Bedanya kali ini ia tak meminumnya langsung. Ia biarkan di atas meja. Melihat hangat asap dari air hangat menguap ke udara.
Beberapa saat kemudian, Anggun keluar.
"Lagi ngapain duduk begitu? Pagi-pagi jangan ngelamun tau!" ledek Anggun dan duduk di sampingnya begitu saja.
"Kamu cantik," celetuk Ali.
"Pagi-pagi jangan ngegombal. Gak lucu tau. Udah sana mandi!"
"Ternyata bener ya, orang cantik juga galak."
"Mas...," ucap Anggun seraya menahan kesalnya.
"Haha... Bercanda. Eh, aku suka dipanggil itu. Kamu keliatan manis jadinya."

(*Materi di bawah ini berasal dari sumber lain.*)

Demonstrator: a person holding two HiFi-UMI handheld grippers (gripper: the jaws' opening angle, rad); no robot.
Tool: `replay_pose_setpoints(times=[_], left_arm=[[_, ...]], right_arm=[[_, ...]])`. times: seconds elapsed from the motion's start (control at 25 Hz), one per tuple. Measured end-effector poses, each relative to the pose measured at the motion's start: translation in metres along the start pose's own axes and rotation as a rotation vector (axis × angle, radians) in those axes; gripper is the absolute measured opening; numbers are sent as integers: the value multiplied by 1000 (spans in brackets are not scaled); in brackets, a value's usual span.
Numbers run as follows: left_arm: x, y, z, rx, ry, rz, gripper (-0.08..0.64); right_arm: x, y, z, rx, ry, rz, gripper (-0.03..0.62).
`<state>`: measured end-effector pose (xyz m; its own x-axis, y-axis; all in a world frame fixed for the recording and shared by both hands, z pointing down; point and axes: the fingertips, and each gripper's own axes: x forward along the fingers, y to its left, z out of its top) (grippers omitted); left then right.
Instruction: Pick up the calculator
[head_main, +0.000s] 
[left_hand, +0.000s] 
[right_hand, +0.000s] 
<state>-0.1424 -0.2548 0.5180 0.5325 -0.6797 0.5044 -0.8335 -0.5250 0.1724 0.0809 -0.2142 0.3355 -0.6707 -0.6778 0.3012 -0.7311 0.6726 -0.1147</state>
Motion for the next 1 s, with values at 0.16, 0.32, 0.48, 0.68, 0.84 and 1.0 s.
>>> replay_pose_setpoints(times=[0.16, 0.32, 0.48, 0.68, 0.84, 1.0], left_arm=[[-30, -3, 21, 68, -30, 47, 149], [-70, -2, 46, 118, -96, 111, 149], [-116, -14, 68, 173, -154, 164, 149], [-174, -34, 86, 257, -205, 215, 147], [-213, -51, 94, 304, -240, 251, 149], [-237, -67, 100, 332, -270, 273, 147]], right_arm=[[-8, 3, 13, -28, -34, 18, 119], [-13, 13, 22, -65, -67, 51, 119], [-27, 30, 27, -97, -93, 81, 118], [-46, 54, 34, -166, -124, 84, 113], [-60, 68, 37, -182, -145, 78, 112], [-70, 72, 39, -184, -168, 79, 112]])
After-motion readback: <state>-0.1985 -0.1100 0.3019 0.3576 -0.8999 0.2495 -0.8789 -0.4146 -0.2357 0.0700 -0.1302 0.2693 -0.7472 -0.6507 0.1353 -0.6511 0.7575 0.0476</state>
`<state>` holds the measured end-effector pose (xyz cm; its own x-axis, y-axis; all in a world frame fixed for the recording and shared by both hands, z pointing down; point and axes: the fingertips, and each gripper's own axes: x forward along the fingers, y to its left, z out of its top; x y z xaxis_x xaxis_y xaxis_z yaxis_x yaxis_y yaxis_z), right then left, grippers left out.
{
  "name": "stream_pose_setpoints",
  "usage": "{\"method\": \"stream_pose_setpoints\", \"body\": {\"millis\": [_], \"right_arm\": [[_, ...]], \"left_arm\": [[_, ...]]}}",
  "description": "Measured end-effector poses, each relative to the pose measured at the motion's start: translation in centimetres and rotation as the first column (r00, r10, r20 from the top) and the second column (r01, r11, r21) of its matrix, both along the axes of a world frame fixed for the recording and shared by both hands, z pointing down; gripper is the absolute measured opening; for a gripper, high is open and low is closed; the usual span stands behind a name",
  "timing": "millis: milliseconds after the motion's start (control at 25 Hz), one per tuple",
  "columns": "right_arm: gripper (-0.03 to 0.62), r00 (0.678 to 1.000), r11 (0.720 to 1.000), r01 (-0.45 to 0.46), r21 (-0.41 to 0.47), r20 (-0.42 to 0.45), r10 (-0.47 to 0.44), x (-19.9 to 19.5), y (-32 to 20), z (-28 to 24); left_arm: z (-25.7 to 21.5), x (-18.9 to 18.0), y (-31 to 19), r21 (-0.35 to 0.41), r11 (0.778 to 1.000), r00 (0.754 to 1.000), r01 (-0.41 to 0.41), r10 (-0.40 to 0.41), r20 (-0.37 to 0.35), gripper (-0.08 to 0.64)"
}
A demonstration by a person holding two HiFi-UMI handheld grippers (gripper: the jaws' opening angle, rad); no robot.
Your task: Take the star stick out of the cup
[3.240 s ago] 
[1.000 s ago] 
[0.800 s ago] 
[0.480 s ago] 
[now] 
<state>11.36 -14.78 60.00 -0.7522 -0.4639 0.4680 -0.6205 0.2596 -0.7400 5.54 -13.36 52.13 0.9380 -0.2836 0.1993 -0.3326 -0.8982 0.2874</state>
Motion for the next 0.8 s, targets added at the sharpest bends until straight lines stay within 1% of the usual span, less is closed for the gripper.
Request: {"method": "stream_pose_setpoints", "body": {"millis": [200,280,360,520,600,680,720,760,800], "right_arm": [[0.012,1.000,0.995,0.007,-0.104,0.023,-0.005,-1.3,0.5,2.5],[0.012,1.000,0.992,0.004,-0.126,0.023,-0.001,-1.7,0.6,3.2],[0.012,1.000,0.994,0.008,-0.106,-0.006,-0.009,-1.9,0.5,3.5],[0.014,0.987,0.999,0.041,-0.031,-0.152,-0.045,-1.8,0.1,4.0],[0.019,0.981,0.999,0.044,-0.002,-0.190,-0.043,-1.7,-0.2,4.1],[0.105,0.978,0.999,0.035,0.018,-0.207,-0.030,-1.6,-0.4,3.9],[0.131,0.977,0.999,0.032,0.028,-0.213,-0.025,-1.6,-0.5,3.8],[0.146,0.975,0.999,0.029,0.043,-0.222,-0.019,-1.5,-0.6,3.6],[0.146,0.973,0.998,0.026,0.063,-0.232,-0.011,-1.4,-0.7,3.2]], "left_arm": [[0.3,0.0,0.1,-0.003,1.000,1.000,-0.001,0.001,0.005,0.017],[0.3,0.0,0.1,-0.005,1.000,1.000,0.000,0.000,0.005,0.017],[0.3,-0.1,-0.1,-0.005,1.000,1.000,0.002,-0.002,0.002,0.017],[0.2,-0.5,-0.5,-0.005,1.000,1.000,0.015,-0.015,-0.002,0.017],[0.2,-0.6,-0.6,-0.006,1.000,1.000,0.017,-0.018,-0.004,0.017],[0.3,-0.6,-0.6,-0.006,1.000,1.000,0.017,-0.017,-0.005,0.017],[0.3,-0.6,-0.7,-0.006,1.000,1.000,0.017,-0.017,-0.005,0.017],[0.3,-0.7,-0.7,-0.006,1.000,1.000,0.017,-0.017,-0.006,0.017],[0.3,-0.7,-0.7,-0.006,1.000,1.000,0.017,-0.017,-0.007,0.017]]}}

"Terus mesti kupanggil apa biar gak manis?"
"Uhm? Sayang mungkin?"
"Ihhh!"
Sebuah cubitan melayang begitu saja ke pinggang Ali.
"Aww!"
"Makanya udah sana mandi!"
"Ssst... Ini minum dulu. Keburu dingin."
Ali mengambil gelas berisi minuman yang dicampur madu buatannya.
"Apa ini, Mas?"
"Minuman madu. Biasa aku minum saat perut kosong. Cobain deh. Emang kamu gak pernah coba."
"Uhm... Enggak sih."
"Baca mulu sih!"
"Aku cobain, ya."
Ali mengangguk sambil memandang wajah Anggun yang lembut, "Gimana?"